Défilé_de_SA_devant_Hitler_Nuremberg_1927« Cent heures, me disait Pierre Raynaud, un journaliste français avec qui j’aime assez parler. Cent heures chez Hitler… C’est à peu près le temps que je vais passer en Allemagne, et dans ce peu de jours, que faire, sinon se laisser envahir par des impressions vives, variées, contradictoires même , sans avoir surtout la prétention de juger un pays d’après une si brève expérience ? Mais à regarder des images, on apprend parfois quelque chose. Ces petites villes, ces villages bavarois que traversent le train et l’automobile, ils sont posés, au milieu de paysages charmants et verts, comme des objets enfantins et comme des décors.

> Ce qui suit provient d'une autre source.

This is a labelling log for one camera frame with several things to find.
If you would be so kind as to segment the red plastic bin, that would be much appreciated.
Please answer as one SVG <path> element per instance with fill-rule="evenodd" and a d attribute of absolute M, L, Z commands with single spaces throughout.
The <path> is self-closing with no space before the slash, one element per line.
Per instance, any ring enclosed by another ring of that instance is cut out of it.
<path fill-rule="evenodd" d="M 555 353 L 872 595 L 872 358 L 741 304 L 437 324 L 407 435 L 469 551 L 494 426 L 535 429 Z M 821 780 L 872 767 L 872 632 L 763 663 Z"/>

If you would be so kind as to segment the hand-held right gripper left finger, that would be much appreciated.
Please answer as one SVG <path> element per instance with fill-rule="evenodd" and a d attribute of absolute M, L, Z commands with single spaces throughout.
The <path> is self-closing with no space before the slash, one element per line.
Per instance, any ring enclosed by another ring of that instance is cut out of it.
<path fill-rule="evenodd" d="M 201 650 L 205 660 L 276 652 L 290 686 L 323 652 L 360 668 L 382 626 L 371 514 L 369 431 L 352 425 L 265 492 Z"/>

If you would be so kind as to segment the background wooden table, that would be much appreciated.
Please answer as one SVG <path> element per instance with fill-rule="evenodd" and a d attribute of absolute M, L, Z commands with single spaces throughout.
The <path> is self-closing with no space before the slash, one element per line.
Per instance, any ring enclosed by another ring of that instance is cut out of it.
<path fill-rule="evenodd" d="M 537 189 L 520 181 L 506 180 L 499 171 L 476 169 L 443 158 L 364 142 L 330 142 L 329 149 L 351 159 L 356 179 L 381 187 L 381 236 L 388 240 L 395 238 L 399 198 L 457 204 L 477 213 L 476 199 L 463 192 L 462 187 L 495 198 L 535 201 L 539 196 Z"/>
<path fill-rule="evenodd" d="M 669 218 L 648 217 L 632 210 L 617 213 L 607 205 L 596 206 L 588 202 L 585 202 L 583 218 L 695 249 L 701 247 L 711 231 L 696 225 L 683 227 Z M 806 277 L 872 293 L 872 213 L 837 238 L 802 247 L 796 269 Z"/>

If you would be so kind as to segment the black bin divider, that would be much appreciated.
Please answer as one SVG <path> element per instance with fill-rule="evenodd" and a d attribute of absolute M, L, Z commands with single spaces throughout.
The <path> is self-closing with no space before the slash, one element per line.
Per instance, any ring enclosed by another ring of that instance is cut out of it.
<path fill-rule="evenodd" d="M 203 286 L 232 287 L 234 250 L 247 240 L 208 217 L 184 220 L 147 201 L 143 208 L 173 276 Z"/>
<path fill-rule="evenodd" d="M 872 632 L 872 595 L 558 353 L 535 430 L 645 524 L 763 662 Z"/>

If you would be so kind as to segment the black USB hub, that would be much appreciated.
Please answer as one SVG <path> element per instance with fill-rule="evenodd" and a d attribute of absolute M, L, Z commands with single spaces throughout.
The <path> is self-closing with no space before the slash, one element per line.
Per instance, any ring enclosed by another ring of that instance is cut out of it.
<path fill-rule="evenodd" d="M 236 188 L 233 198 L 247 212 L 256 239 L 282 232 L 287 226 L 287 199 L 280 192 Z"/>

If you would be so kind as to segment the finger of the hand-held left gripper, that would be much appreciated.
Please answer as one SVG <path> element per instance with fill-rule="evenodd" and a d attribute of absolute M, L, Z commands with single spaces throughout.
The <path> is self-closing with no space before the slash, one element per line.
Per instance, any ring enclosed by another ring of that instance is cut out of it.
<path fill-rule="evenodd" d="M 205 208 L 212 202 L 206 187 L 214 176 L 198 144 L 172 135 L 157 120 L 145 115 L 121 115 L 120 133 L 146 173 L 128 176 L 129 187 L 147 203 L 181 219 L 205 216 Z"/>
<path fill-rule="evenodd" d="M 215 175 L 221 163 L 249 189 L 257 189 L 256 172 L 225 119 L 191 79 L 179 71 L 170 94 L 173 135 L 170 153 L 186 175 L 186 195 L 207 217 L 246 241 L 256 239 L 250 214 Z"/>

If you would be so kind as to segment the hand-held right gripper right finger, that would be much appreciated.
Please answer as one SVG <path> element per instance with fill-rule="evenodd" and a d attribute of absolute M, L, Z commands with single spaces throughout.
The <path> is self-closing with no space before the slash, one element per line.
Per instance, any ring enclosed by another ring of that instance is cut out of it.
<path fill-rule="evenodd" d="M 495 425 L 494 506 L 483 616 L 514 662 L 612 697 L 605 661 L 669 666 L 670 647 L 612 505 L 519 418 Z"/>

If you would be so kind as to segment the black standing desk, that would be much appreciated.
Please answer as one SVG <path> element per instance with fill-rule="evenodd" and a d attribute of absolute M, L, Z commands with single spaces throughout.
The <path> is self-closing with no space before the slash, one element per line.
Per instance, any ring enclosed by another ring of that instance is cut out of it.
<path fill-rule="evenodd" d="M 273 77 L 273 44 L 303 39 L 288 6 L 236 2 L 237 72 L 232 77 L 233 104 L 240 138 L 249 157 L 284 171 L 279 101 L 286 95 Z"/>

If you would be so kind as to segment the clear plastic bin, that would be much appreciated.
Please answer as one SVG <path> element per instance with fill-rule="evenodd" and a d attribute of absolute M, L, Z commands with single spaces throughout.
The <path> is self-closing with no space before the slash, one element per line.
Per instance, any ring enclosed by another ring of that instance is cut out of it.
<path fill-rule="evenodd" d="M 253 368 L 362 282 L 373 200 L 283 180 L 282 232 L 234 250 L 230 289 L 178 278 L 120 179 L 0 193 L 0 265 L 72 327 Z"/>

Les toits pointus ou ronds, le croisillon brun des poutres visibles, les fleurs à toutes les fenêtres, c’est l’Allemagne chère aux romantiques qui nous accueille la première. Parfaitement propre, gracieuse comme un jouet de Nuremberg, médiévale et féodale, elle installe au long des routes le cadre ravissant de ses fêtes énormes dans un contraste qui pourrait surprendre. Dans les petites rues pavées de Nuremberg et de Bamberg au long des rivières et des canaux, auprès des cathédrales et des admirables statues de pierre, c’est l’ancienne Allemagne du Saint-Empire qui se marie avec le IIIe Reich. Ils ne me choquent pas, cependant, ces millions de drapeaux qui décorent les façades. Point d’affiches ici, comme en Italie. Seulement les drapeaux, les uns immenses, d’une hauteur de cinq étages, d’autres moins vastes, mais toujours au moins trois par fenêtre. Se représente-t-on ailleurs cette floraison ? Le drapeau devient une parure, si joyeuse sous ce ciel gris, qui s’allie au baroque attendrissant des sculptures, aux maisons anciennes et aux fleurs sur les balcons. Ce peuple aime les fleurs, on le sait du reste, et dans les garages, les ouvriers garnissent dévotement , chaque matin, le porte-bouquet des voitures. C’est même toujours cela qui a attiré les croyants du temps passé, les amoureux de la « bonne » Allemagne, la grosse Mme de Staël. Les fleurs n’empêchent point d’autres réalités plus menaçantes. »

Robert Brasillach. Les Sept couleurs. Livre de poche.